When the line containing "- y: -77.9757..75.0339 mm" is found in the data below, copy it and each line after it through the line containing "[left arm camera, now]", exactly and with no others.

+-------+

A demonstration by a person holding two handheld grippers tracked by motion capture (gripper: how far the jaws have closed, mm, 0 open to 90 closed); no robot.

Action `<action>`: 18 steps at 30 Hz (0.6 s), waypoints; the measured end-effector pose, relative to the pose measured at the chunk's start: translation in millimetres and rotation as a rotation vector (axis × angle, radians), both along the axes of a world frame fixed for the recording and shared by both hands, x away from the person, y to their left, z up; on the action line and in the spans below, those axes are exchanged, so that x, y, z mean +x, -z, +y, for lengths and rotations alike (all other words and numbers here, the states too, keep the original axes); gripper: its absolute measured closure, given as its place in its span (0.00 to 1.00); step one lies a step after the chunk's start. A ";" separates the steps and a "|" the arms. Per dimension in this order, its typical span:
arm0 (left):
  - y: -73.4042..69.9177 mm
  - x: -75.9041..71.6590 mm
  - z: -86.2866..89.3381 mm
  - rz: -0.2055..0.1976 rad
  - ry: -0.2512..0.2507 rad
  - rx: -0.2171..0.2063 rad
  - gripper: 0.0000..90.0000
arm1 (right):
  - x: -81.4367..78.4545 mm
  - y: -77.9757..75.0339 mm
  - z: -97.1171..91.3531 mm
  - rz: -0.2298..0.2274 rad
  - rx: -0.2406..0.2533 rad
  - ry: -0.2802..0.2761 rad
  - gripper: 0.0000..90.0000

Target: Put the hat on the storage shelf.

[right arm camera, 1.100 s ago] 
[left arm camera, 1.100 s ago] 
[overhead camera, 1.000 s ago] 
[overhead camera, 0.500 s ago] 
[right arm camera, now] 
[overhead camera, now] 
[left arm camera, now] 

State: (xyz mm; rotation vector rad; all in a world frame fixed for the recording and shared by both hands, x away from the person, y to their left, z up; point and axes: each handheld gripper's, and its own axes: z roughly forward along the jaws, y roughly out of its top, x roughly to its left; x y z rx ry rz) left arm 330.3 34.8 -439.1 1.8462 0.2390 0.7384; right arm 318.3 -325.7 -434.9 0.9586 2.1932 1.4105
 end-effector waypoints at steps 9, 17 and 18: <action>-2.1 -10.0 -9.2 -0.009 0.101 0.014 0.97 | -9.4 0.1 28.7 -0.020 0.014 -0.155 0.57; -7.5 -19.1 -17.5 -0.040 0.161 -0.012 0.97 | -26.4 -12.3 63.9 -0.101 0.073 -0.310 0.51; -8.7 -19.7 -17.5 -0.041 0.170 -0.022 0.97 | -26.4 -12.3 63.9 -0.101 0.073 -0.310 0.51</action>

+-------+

Answer area:
  - y: -77.9757..75.0339 mm
  - z: -97.1171..91.3531 mm
  - rz: -0.2298..0.2274 rad
  - rx: -0.2406..0.2533 rad
  - ry: -0.2802..0.2761 rad
  - gripper: 0.0000..90.0000

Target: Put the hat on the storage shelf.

[right arm camera, 1.100 s ago] 
[left arm camera, 1.100 s ago] 
[overhead camera, 1.000 s ago] 
[overhead camera, 0.500 s ago] 
[right arm camera, now] 
[overhead camera, now] 
[left arm camera, now] 

The exercise has been carried out completely.